Militza M. Effio T., Pequeña Esclava
La ceremonia de canonización de nuestra Madre Caterina Volpicelli fue un
evento, más bien, un sueño largamente acariciado por sus hijas y el
pueblo de Dios, especialmente los napolitanos.
Junto con ella elevaron al altar a otros fundadores de diferentes
congregaciones, razón por lo cual en la Plaza de San Pedro del Vaticano
el domingo, 26 de abril se vivió una fiesta espiritual impresionante y
llena de alegría y gozo en el Señor. Nuestro querido y amado Papa
Benedicto XVI, presidió la ceremonia y compartió su gozo, su paz y su
amor con todos los que tuvimos la dicha de estar presentes.
Por la Gracia de Dios fui escogida para leer en español uno de sus
pensamientos espirituales que nos legó para que lo pusiéramos en
práctica y nos ayude a sumergimos en el dulce corazón de Jesús. Nos dice
que nuestro modelo debe ser nuestra madre la Virgen Santísima, siempre
ocupada en responder a la misión de Jesús y reparar todas las acciones,
los ultrajes hechos al Sagrado Corazón. Pero, esto no debe empequeñecer
nuestro corazón, sino abrirnos al amor y al servicio a Dios,
olvidándonos de nosotras mismas, que es abrir el corazón a la suprema
Belleza, a la Bondad infinita que es paz y alegría.

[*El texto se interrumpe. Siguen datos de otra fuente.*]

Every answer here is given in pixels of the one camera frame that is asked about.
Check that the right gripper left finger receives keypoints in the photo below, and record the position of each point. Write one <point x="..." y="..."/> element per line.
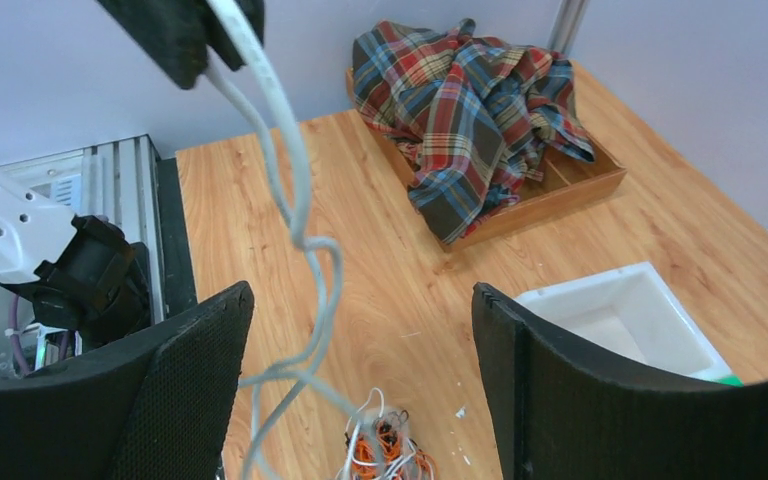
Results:
<point x="153" y="405"/>

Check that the plaid flannel shirt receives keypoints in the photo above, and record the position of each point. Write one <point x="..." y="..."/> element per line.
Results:
<point x="473" y="116"/>

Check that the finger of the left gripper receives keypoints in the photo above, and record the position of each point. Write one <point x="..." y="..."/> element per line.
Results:
<point x="176" y="35"/>

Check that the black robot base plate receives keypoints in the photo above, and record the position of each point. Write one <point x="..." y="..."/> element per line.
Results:
<point x="179" y="289"/>

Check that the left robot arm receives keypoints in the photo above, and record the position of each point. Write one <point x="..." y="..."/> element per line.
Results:
<point x="79" y="272"/>

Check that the aluminium frame rail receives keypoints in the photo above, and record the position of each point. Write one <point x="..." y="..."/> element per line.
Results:
<point x="115" y="179"/>

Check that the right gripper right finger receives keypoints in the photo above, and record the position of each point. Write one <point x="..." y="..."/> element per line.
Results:
<point x="563" y="407"/>

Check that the white plastic bin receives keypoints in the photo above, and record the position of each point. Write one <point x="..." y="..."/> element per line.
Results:
<point x="630" y="311"/>

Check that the wooden tray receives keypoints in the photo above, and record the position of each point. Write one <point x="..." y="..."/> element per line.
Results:
<point x="568" y="184"/>

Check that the green plastic bin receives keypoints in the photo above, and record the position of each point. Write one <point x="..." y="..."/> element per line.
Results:
<point x="731" y="380"/>

En la medida que iba leyendo estas líneas mi alma y mi corazón de
llenaron de mucha paz y gozo y sentí nacer en mí un deseo inmenso de
alcanzar esta gracia que ella vivió y que hoy pido para todas y cada una
de sus hijas, incluyéndome, al igual que para la humanidad entera. Y
así, poder vivir en esta tierra un pedacito del cielo que Jesucristo nos
compró con su sangre y su vida.
Maravillosa experiencia que colma mis sueños como Pequeña Esclava del
Sagrado Corazón de Jesús. Caterina Volpicelli, y que me despierta a una
nueva vida, en la cual Jesús Sacramentado, la Eucaristía y la Oración
deben llegar a ser el centro de mi vida, de la misma forma que fue de
nuestra querida Madre Caterina, hoy considerada por el mundo Santa y
cuya santidad fue confirmada por el cielo dos días después de su
canonización, cuando nuestro Padre Dios por su intercesión concedió a
una pequeña niña, que asistió con su madre a la canonización, que sanara
a su mamá que tenía cinco años de estar paralítica, en silla de ruedas,
hoy la joven señora camina como si nunca hubiera estado enferma e
inutilizada en dicha silla, yo lo comprobé personalmente.
¡Bendito y Alabado sea por siempre el Sagrado Corazón De Jesús!.